Where we’re enjoying happy hour
Valanni, 1229 Spruce St., 5-7 p.m. weekdays and 10 p.m.-midnight Friday
If I see one more wing, or gravy fries, or fried pickle... Ordinary happy hour fare is not the case at George Anni’s coolly elegant Mediterranean in Washington Square West. There’s a Spanish bent, especially in the form of the mini-paellas (vegetable $10, meat $15, seafood, $15) that are on offer. Menu includes $5 tapas such as spicy pulled chicken empanadas, mussels (red or white), and buffalo chicken croquettes.
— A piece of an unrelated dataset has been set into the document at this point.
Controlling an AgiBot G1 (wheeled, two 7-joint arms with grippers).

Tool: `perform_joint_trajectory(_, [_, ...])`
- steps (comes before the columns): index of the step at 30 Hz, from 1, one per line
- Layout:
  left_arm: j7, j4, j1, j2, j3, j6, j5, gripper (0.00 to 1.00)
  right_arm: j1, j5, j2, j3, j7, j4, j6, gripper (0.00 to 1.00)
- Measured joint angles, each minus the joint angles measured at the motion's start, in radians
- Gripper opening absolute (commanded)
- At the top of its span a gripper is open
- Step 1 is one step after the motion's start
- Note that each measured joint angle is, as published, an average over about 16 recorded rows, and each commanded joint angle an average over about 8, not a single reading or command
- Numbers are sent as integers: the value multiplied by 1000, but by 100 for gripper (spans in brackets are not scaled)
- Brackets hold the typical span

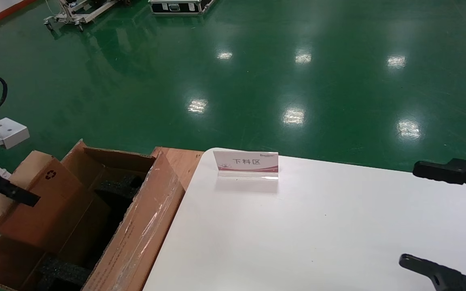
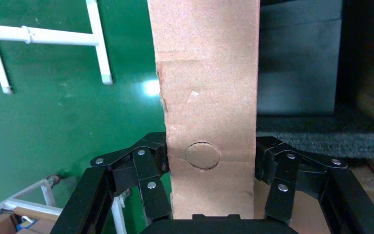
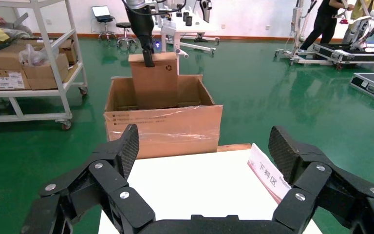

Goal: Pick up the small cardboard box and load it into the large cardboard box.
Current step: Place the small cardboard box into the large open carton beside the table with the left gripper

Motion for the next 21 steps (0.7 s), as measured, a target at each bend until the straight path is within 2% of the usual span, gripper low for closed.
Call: perform_joint_trajectory(21, [29, 171, 159, 105, 19, -98, -57, 0, 0, 1, 0, -1, -1, 0, 1, 100])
The $5 drink specials are generous, too: four cocktails, an Aperol spritz. red, white, and rose wines, sparkling brut, and even a draft beer.
Where we’re eating
The Goat, 1907 Sansom St.
Seems like a reasonable aim: Fergus “Fergie” Carey and Jim McNamara, his business partner at Fergie’s in Wash West, set out to reach an underserved middle-of-the-road audience in Rittenhouse with their quirky new bar in the former Oh! Shea’s. And by early indications, they are succeeding.
By the numbers: 2 bars, 118 seats, 2 fireplaces, 8 draft beers and a cider, plus nearly two dozen beers by the bottle and can, cider by the can, a hard seltzer, and a dozen wines by the glass. Decor includes a nonfunctional push-button pay phone labeled “ye olde antique” (with a dinosaur painted beneath it, no less) and an R-rated light fixture resembling a skateboard, carved into a female form, whose on-off switches resemble nipples.
Hits: the Reuben burger ($15), whose Angus beef patty is topped with pastrami, Swiss cheese, Napa cabbage, and red onions, plus Russian dressing on sesame brioche; the angry mussels ($12), simply seething in Cajun-style kielbasa, jalapenos, tomatoes, and roasted garlic on toasted garlic flatbread; and a crispy honey hot chicken sandwich ($12) that layers chicken, lettuce, ranch dressing, and sweet-and spicy-pickles on a sesame brioche bun.
Hours: 11 a.m.-2 a.m. Monday to Friday, noon-2 a.m. Saturday and Sunday.
Hachi, 4275 County Line Rd., Chalfont
Not to get all alliterative, but “suburban sushi surprise” is the line on Hachi, a sleek Japanese-with-a-couple-other-cuisines BYOB tucked into a shopping center off County Line Road in Chalfont, in central Bucks County.
That’s where Morimoto alum Benshun Yu reaches high with cooked and raw dishes, including intriguing soups and salads. The tuna sampler ($16) has pepper tuna, toro tartare with a quail egg, and bluefin toro sashimi, with fried shiso leaf wrapped around spicy tuna and nori. Try to snag a seat at the sushi bar to chat with the chefs.
Hours: 11:30 a.m.-10 p.m. Monday-Thursday; 11:30 a.m.-10:30 p.m. Friday; noon-10:30 p.m. Saturday; and noon-10 p.m. Sunday.
Dining Notes
Three restaurant weeks to put on your radar: Chestnut Hill runs one Feb. 23-28. East Passyunk does one Feb. 24-March 6. Haddonfield offers one March 3-8.
The James Beard Foundation is bringing a Taste America pop-up dinner to Philly. Jennifer Carroll and Billy Riddle will host chef Vishwesh Bhatt of Snackbar in Oxford, Miss., at Spice Finch on April 20.
Fishadelphia and Philly high schoolers are making local seafood more accessible. The students manage the community-supported fishery that connects New Jersey fisheries with Philly customers.
What happens after a restaurant goes viral? Taqueria Morales, a South Philly family spot, is building a customer base after an initial bump from the internet.
Cook with a date or a crowd date: Hudson Table brings its hands-on cooking classes to the Piazza in Northern Liberties.
Craig LaBan’s question-and-answer feature does not appear this week.